== DIRECTIONS ==
Every line of the material below should be retyped exactly.

== GIVEN INFORMATION ==
· · · · ·

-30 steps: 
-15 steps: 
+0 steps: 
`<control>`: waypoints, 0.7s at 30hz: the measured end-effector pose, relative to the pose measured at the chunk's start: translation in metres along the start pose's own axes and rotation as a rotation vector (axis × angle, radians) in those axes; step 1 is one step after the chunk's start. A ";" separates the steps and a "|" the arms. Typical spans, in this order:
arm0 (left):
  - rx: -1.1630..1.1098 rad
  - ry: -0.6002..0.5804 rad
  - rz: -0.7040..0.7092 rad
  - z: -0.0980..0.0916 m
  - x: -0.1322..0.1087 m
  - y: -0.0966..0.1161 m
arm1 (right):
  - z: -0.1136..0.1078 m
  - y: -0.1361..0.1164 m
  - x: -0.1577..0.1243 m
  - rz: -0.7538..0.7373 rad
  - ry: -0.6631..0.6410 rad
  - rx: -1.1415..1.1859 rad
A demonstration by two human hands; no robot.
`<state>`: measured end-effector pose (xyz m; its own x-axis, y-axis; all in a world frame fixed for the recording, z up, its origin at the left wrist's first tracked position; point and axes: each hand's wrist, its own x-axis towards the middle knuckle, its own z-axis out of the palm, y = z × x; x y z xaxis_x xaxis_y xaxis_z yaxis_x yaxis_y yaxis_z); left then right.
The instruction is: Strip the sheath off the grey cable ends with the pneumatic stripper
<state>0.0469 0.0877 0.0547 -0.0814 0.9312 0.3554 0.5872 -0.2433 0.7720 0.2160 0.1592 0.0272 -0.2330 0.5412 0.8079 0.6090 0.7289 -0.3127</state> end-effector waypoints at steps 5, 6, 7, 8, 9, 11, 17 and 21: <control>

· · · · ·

== TASK OUTPUT ==
-30 steps: 
-15 steps: 
+0 steps: 
`<control>`: waypoints, 0.7s at 30hz: the measured end-effector pose, relative to the pose measured at the chunk's start: translation in metres along the start pose's own axes and rotation as a rotation vector (axis × angle, radians) in those axes; step 1 is one step after the chunk's start. A ";" separates the steps and a "|" the arms. Typical spans, in this order:
arm0 (left):
  - rx: -1.1630..1.1098 rad
  - ry: -0.6002..0.5804 rad
  - rz: -0.7040..0.7092 rad
  - z: -0.0980..0.0916 m
  - x: -0.1322..0.1087 m
  - y: -0.0966..0.1161 m
arm1 (right):
  - z: -0.1136..0.1078 m
  - y: -0.1361..0.1164 m
  - x: -0.1577..0.1243 m
  - rz: -0.7538..0.7373 rad
  - ry: -0.6631..0.6410 rad
  - rx: -1.1415..1.1859 rad
A demonstration by two human hands; no robot.
`<state>`: measured end-effector pose (xyz m; its own x-axis, y-axis; all in a world frame fixed for the recording, z up, its origin at the left wrist's first tracked position; point and axes: each hand's wrist, its own x-axis towards the middle knuckle, its own z-axis out of the palm, y = z × x; x y z xaxis_x xaxis_y xaxis_z yaxis_x yaxis_y yaxis_z); left then right.
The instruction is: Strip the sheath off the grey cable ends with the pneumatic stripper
<state>0.0469 0.0877 0.0547 -0.0814 0.9312 0.3554 0.5872 -0.2433 0.7720 0.2160 0.1592 0.0272 -0.2330 0.5412 0.8079 0.6090 0.7289 -0.3127</state> end-effector waypoints at steps 5, 6, 7, 8, 9, 11, 17 and 21: <control>

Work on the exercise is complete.